April 2-4, 2020 • Hyatt Regency • Lexington, KY
Intersectionality and Interdisciplinarity in Health Communication Research
Abstract: Isolated but Overstimulated: Recovery Paradox for Athletes with Post-Concussion Syndrome
◆ Joseph McGlynn, University of North Texas
Concussions present a rising health concern in youth sports. Interdisciplinary perspectives are needed to understand concussions experiences, as the issue of athlete concussions places strain on individuals, families, and the larger health care system. An estimated 3 million concussions occur each year in youth sport and recreation settings (DePadilla, Miller, Jones, Peterson, & Breiding, 2018). The CDC estimates 283,000 emergency room visits each year to treat adolescent traumatic brain injuries (Sarmiento et al., 2019). Concussions sustained at young ages can have lasting negative effects on cognition, impacting athletes’ physical, mental, and social health (Colvin et al., 2009).

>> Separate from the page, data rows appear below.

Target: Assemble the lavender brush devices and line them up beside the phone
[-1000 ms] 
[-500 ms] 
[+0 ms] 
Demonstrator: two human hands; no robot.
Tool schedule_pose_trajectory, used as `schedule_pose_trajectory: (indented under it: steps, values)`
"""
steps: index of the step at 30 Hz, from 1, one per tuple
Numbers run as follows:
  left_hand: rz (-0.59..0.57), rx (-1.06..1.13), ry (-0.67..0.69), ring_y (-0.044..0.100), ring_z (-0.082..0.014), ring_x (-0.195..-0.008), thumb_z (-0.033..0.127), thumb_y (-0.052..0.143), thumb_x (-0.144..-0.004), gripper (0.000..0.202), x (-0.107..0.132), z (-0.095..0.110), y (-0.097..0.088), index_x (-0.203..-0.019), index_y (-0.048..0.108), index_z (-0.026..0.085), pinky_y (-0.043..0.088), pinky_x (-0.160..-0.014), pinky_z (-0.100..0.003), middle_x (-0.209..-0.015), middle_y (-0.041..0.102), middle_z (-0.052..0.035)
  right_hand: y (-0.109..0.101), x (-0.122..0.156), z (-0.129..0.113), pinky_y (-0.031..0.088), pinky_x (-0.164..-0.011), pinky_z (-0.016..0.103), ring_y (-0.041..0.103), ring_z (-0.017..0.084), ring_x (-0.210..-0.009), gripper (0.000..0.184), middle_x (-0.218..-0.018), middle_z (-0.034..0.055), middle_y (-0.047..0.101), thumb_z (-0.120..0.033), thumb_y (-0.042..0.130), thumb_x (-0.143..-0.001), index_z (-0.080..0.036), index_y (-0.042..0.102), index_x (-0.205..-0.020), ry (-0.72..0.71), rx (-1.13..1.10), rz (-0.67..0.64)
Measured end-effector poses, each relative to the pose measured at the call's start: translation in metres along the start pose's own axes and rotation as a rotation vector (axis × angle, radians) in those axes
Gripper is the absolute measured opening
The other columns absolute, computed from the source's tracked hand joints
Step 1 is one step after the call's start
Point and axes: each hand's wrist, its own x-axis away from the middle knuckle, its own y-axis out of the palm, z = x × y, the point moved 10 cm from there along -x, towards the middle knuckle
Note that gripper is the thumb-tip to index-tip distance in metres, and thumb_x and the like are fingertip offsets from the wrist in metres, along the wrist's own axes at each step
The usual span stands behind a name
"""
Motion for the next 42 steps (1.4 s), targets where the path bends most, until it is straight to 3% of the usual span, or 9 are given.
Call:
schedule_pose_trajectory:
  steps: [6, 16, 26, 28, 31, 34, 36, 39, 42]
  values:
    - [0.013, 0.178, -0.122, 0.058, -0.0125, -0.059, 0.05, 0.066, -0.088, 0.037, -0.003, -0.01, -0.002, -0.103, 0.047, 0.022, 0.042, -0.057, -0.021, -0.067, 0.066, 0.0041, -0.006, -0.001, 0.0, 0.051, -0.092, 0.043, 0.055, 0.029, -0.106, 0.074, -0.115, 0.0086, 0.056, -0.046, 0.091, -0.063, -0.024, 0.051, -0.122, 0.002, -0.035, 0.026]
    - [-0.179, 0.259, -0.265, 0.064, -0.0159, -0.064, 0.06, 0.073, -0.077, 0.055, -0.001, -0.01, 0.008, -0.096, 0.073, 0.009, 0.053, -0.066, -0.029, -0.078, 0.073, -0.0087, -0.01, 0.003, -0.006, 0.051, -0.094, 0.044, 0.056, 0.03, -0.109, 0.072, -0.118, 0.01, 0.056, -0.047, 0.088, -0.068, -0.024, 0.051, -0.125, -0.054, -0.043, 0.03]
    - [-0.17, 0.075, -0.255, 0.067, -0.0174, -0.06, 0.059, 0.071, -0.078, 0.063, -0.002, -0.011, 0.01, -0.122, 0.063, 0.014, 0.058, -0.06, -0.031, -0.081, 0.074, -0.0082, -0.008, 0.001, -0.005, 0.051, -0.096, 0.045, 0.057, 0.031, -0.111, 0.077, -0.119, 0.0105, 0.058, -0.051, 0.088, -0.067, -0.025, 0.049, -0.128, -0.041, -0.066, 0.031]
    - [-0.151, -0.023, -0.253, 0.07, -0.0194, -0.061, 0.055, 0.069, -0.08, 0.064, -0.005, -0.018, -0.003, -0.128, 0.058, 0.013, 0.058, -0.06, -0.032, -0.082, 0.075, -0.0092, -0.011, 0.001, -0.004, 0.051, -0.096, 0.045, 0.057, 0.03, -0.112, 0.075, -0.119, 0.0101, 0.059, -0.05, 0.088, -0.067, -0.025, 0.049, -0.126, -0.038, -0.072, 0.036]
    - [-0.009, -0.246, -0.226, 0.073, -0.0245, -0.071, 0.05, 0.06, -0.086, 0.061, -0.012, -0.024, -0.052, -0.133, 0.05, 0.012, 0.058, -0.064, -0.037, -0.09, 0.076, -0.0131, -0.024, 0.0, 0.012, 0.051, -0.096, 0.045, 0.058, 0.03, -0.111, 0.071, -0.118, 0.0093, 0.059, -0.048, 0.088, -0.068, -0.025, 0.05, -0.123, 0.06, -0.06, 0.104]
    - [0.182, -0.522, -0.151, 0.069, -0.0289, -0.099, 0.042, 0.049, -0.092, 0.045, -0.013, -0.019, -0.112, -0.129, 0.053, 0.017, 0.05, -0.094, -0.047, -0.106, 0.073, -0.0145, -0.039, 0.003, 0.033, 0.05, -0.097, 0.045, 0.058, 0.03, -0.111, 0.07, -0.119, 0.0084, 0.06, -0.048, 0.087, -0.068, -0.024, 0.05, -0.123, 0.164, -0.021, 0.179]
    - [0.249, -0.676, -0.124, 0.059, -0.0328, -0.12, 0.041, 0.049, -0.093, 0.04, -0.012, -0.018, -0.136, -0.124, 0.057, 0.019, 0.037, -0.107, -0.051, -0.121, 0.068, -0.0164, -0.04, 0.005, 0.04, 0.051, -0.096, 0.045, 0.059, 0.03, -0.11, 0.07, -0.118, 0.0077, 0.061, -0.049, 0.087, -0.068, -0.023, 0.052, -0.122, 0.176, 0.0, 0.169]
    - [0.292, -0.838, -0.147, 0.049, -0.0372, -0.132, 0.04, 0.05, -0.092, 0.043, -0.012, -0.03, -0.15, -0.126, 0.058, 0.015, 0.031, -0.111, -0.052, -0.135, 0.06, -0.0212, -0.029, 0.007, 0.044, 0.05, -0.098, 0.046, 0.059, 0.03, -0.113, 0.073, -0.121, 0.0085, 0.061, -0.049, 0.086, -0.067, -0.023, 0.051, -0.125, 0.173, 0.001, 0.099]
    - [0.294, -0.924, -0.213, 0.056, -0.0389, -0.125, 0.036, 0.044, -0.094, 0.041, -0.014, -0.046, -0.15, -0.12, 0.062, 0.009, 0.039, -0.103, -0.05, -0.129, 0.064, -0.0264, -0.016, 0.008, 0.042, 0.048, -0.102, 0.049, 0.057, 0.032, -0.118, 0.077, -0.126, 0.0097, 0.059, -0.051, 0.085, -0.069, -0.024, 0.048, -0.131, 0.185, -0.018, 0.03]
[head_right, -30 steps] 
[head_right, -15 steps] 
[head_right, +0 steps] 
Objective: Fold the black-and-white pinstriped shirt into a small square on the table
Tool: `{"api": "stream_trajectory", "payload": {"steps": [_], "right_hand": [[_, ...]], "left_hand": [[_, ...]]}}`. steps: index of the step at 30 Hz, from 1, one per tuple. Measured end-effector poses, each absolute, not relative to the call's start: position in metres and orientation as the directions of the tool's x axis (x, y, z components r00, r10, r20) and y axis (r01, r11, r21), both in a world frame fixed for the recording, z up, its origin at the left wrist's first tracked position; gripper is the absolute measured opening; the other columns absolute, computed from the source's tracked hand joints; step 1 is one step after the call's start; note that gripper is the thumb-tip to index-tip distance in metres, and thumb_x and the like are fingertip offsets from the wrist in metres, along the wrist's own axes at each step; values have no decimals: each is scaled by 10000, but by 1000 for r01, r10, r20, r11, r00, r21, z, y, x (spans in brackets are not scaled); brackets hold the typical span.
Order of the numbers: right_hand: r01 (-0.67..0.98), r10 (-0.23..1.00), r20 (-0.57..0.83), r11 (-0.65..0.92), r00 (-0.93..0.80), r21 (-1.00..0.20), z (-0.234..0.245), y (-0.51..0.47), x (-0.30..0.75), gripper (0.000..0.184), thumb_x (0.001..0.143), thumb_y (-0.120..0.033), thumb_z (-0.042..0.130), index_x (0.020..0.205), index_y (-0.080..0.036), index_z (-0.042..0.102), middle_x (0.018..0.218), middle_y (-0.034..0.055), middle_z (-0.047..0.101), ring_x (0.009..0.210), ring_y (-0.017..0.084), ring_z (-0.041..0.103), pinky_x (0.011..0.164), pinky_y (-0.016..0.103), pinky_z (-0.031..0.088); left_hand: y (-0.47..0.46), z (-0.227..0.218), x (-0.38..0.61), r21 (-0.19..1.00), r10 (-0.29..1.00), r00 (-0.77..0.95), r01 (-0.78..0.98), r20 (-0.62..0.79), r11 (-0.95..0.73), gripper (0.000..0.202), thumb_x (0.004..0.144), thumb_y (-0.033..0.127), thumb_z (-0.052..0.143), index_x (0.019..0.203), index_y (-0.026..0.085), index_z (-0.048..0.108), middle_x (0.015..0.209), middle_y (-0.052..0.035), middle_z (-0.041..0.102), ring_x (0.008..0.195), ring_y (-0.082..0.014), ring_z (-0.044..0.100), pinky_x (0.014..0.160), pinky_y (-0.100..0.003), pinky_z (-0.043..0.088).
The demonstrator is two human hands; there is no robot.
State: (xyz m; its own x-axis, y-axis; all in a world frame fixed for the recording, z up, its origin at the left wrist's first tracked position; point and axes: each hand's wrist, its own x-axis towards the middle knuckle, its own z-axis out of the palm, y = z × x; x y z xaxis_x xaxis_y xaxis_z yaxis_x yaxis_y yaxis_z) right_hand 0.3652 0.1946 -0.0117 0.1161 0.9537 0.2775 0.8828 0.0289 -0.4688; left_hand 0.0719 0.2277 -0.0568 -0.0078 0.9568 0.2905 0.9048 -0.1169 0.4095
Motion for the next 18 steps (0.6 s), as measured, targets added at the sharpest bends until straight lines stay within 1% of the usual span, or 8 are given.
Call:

Enduring a concussion is a stressful process for athletes (Cassilo & Sanderson, 2019), complicated by the need for the athlete to isolate themselves from social peers to avoid overstimulation of the brain during recovery. Effective communication helps prevent injuries in organizational settings (Real, 2010). To improve health communication on the risks of concussions, it is necessary to understand the quality and characteristics of athlete experiences with post-concussion syndrome.
This study examined athletes’ described experiences of dealing with concussions and the effects of post-concussion syndrome. Analyzing online narratives of athletes’ experiences with concussions (N = 44), we used a social support theory framework to identify and understand key support factors that affect athlete recovery from PCS. We also sought to identity athletes’ specific support needs to promote health outcomes. Thematic analysis indicated athletes endure physical, emotional, and social pain during recovery.
During concussion recovery, athletes reported needing ample social support from family, teammates, and coaches. However, athletes also reported the concussions required the avoidance of stimulation to aid recovery. The requirement of isolation to avoid stimulation presents a paradox for athletes seeking to recover from their injuries. They desired support from important peers, but require isolation to avoid setbacks in recovery. Athletes reported the negative effects of overstimulation on their recovery to health from concussions.
Problematic conditions related to athletes’ recovery from post-concussion syndrome included themes of isolated but overstimulated, difficulties communicating invisible symptoms, lack of connection with teammates and coaches, and loss of identity during recovery. The results of the current study contribute knowledge to theories of social support and risk communication. Findings inform guidelines for the effective communication of risks of concussions in sport settings. Theoretical implications, practical applications, and future directions are discussed in the context of interdisciplinary health communication research and practice.